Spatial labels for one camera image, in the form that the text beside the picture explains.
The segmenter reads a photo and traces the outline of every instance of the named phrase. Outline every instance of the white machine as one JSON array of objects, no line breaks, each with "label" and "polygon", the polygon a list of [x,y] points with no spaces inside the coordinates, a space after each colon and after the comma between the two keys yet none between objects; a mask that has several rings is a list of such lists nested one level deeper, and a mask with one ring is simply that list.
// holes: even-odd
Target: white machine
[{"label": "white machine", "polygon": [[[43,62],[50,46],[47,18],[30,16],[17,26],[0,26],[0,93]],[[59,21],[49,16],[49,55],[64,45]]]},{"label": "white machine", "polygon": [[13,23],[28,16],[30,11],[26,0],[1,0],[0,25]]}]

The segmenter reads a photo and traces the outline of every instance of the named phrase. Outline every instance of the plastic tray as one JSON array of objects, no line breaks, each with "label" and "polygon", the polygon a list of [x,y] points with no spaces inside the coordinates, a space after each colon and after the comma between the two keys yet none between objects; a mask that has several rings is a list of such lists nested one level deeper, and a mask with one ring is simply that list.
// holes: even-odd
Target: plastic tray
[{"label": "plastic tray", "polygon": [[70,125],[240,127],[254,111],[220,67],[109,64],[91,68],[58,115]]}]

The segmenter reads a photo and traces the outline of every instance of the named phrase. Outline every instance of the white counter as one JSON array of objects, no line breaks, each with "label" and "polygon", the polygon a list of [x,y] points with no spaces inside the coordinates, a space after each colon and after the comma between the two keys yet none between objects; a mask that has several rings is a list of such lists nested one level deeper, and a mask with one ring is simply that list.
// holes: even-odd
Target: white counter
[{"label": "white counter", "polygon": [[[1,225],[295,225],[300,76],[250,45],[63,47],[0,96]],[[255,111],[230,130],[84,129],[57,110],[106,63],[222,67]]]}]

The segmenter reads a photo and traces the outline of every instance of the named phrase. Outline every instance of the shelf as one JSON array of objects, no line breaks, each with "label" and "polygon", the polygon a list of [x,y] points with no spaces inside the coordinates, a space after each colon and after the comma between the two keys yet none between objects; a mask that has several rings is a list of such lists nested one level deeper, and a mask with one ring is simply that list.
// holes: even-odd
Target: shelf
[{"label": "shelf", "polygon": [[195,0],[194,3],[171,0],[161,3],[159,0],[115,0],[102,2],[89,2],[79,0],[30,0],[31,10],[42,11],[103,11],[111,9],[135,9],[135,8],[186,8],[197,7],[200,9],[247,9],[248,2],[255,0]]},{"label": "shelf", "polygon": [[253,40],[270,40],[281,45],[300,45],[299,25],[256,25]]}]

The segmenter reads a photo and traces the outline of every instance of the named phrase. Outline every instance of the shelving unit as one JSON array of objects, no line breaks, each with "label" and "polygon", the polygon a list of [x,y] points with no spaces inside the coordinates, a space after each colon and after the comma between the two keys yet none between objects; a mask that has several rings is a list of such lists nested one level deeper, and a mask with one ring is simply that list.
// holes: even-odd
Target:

*****

Line by line, give the material above again exactly.

▶ Result of the task
Spatial labels for one camera image, in the form that the text beside the picture explains.
The segmenter reads a photo and traces the outline of every instance of the named phrase. Outline every instance of the white machine as one JSON array of objects, no line breaks, each with "label" and "polygon", the polygon a list of [x,y] points with no spaces inside the coordinates, a space after each colon and after the comma between the two keys yet none between objects; a mask that has several rings is a list of such lists nested one level deeper, and a mask with one ring is simply that list.
// holes: even-odd
Target: white machine
[{"label": "white machine", "polygon": [[[43,62],[50,46],[47,18],[30,16],[17,26],[0,26],[0,93]],[[59,21],[49,16],[49,55],[64,45]]]},{"label": "white machine", "polygon": [[13,23],[28,16],[30,11],[26,0],[1,0],[0,25]]}]

The segmenter reads a photo and traces the outline of every instance of the named phrase. Outline every instance of the plastic tray as one JSON array of objects, no line breaks, each with "label" and "polygon", the polygon a list of [x,y] points with no spaces inside the coordinates, a space after each colon and after the comma between the two keys yet none between objects; a mask that has several rings is a list of such lists nested one level deeper, and a mask with one ring is simply that list.
// holes: even-odd
Target: plastic tray
[{"label": "plastic tray", "polygon": [[70,125],[240,127],[254,111],[220,67],[109,64],[91,68],[58,115]]}]

The segmenter reads a photo and traces the outline of every instance of the named phrase. Outline every instance of the white counter as one JSON array of objects, no line breaks, each with "label" and "polygon", the polygon a list of [x,y] points with no spaces inside the coordinates, a space after each colon and after the comma between the two keys yet none between objects; a mask that has several rings is a list of such lists nested one level deeper, and a mask with one ring is simply that list.
// holes: even-odd
Target: white counter
[{"label": "white counter", "polygon": [[[1,225],[295,225],[300,76],[250,45],[63,47],[0,96]],[[255,111],[230,130],[84,129],[57,110],[106,63],[222,67]]]}]

The segmenter reads a photo and traces the outline of every instance of the named phrase. Outline every instance of the shelf as one JSON array of objects, no line breaks, each with "label" and "polygon", the polygon a list of [x,y] points with no spaces inside the coordinates, a space after each colon and after the comma between the two keys yet none between objects; a mask that has several rings is a list of such lists nested one level deeper, and a mask with one ring is simply that list.
// holes: even-odd
Target: shelf
[{"label": "shelf", "polygon": [[195,0],[194,3],[171,0],[161,3],[159,0],[115,0],[102,2],[89,2],[79,0],[30,0],[31,10],[42,11],[103,11],[111,9],[135,9],[135,8],[186,8],[197,7],[200,9],[247,9],[248,2],[255,0]]},{"label": "shelf", "polygon": [[253,40],[270,40],[281,45],[300,45],[299,25],[256,25]]}]

The segmenter reads a photo and traces the outline of every instance of the named phrase. Outline every instance of the shelving unit as one JSON array of objects, no line breaks, each with "label" and "polygon", the polygon a list of [x,y] points with no spaces inside the coordinates, a space after each colon and after the comma between the two keys yet none between objects; a mask that has several rings is a list of such lists nested one level deeper, and a mask with one ring is simply that list.
// holes: even-odd
Target:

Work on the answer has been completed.